→ **Task description**
Your answer should repeat every line of the records below in which the word "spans" appears.
==== Supplied data ====
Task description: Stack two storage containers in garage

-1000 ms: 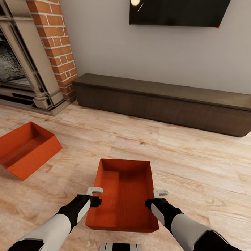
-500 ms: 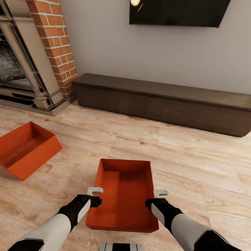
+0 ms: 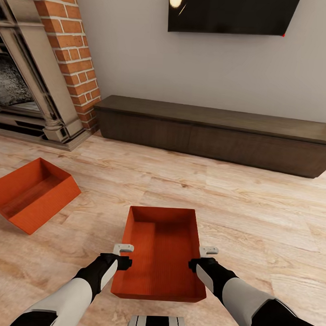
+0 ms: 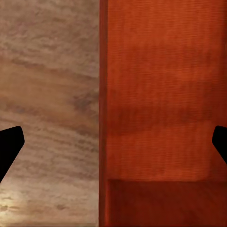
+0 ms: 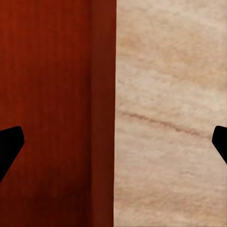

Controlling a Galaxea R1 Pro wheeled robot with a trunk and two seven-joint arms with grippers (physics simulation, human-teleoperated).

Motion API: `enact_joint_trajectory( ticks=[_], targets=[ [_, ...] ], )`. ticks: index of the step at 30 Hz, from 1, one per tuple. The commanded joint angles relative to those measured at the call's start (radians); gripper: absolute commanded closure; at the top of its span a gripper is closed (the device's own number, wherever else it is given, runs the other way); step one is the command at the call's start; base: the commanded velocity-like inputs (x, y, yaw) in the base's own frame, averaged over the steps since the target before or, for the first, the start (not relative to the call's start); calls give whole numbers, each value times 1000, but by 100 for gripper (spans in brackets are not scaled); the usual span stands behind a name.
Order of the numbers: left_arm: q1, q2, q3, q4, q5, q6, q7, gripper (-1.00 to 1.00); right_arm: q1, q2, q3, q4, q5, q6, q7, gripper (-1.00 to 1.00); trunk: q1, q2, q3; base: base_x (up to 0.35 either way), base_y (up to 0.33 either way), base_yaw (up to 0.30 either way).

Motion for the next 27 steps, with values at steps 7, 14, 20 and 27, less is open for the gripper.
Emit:
enact_joint_trajectory(
  ticks=[7,14,20,27],
  targets=[
    [0,1,0,3,4,8,5,-100,0,2,6,0,-7,6,-6,-100,0,0,-1,0,0,0],
    [0,3,1,8,6,8,5,-100,0,2,4,0,-7,-1,-6,-100,0,0,-1,0,0,0],
    [0,5,1,13,7,8,5,-100,0,4,4,0,-7,-5,-6,-100,0,0,-1,0,0,0],
    [0,6,1,24,6,8,5,-100,0,5,2,0,-7,-5,-6,-100,0,0,-1,0,0,0]
  ],
)
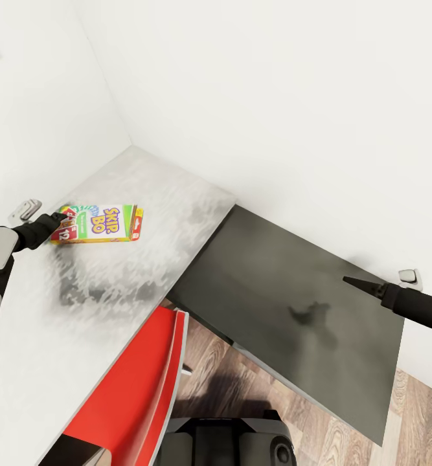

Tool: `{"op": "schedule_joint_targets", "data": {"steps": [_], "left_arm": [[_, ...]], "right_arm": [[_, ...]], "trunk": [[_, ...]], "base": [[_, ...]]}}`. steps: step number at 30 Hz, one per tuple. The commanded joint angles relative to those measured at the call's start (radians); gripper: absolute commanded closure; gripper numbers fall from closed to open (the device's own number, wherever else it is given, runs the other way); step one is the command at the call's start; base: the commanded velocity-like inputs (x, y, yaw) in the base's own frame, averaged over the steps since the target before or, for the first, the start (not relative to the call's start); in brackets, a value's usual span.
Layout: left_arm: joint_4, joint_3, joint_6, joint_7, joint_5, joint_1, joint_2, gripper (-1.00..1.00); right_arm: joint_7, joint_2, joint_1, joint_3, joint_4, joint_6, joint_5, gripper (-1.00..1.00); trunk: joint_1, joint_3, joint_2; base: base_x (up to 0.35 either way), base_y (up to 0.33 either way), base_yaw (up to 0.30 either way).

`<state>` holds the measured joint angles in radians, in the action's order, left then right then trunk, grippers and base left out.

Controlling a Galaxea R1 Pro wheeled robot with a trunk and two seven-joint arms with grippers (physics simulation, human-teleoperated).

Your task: Put all the toys in the child's room - the three board games (two on the bed and one on the table), the two jigsaw puzzles on the table, and the tennis ball on the table - inside the toy box on the table in the child's room.

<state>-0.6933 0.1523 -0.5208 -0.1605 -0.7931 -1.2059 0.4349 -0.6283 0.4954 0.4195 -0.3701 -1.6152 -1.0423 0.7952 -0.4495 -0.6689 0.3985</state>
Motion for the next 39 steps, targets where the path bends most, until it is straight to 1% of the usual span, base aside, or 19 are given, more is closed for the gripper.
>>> {"op": "schedule_joint_targets", "data": {"steps": [1,11,19,31,39], "left_arm": [[-0.002,0.001,-0.005,-0.008,-0.011,0.0,0.0,-1.0],[-0.002,0.0,-0.004,-0.008,-0.011,0.0,-0.001,-1.0],[-0.002,0.0,-0.004,-0.008,-0.012,0.0,-0.001,-1.0],[-0.002,0.0,-0.004,-0.008,-0.012,0.0,-0.001,-1.0],[-0.002,0.0,-0.004,-0.008,-0.011,-0.001,-0.001,-1.0]], "right_arm": [[-0.007,0.0,0.001,-0.001,0.0,-0.005,-0.005,-1.0],[-0.007,0.0,0.001,-0.001,0.0,-0.005,-0.005,-1.0],[-0.007,0.0,0.001,-0.002,0.0,-0.005,-0.005,-1.0],[-0.007,0.0,0.001,-0.001,0.0,-0.005,-0.005,-1.0],[-0.007,0.0,0.001,-0.001,0.0,-0.005,-0.005,-1.0]], "trunk": [[-0.001,-0.001,0.002],[-0.001,-0.001,0.002],[-0.001,-0.001,0.002],[-0.001,-0.001,0.002],[-0.001,-0.001,0.002]], "base": [[0.0,0.0,0.0],[0.0,0.0,-0.032],[0.0,0.0,-0.177],[0.0,0.0,-0.236],[0.0,0.0,-0.098]]}}
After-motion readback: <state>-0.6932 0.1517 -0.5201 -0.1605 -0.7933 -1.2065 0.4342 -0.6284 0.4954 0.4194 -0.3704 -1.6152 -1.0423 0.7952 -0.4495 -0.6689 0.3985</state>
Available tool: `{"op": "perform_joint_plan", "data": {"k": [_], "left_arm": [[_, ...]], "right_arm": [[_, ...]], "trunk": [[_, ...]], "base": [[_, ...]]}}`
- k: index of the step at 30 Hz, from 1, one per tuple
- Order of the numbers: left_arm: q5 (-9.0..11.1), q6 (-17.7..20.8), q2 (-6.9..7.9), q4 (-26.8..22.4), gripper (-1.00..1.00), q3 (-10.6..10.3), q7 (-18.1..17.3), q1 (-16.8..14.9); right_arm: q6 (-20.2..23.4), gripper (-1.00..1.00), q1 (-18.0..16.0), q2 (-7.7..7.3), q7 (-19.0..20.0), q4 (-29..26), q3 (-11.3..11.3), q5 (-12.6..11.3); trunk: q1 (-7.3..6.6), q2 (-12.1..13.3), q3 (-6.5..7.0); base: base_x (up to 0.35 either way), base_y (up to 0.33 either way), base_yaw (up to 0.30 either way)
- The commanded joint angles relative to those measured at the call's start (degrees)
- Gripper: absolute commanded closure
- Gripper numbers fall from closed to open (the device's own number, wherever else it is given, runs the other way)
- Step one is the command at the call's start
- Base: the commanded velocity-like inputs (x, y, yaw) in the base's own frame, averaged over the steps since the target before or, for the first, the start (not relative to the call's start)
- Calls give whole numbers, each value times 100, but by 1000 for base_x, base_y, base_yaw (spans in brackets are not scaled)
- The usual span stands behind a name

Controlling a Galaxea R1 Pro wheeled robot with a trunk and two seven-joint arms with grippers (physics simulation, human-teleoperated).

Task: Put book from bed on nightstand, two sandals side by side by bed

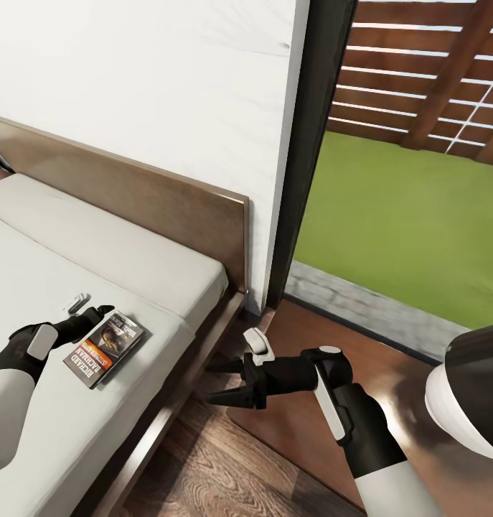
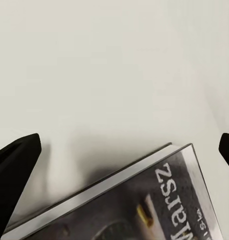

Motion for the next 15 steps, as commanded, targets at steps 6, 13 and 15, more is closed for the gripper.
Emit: {"op": "perform_joint_plan", "data": {"k": [6, 13, 15], "left_arm": [[-10, 63, -4, 59, -100, 30, 4, 0], [-3, 63, -4, 62, -100, 34, 4, 0], [-3, 63, -3, 62, -100, 34, 4, 0]], "right_arm": [[50, -100, -6, 0, 8, 0, 2, -18], [44, -100, -2, 0, 7, 3, 2, -18], [44, -100, -1, 0, 6, 4, 2, -18]], "trunk": [[0, -1, -4], [0, -1, -4], [0, -1, -4]], "base": [[-48, -31, 0], [-91, -60, 0], [-9, -6, 0]]}}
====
→ **Answer section**
Motion API: `enact_joint_trajectory( ticks=[_], targets=[ [_, ...] ], )`. ticks: index of the step at 30 Hz, from 1, one per tuple. The commanded joint angles relative to those measured at the call's start (radians); gripper: absolute commanded closure; at the top of its span a gripper is closed (the device's own number, wherever else it is given, runs the other way); step one is the command at the call's start; base: the commanded velocity-like inputs (x, y, yaw) in the base's own frame, averaged over the steps since the target before or, for the first, the start (not relative to the call's start); calls give whole numbers, each value times 1000, but by 100 for gripper (spans in brackets are not scaled); the usual span stands behind a name.
- Calls give whole numbers, each value times 100, but by 1000 for base_x, base_y, base_yaw (spans in brackets are not scaled)

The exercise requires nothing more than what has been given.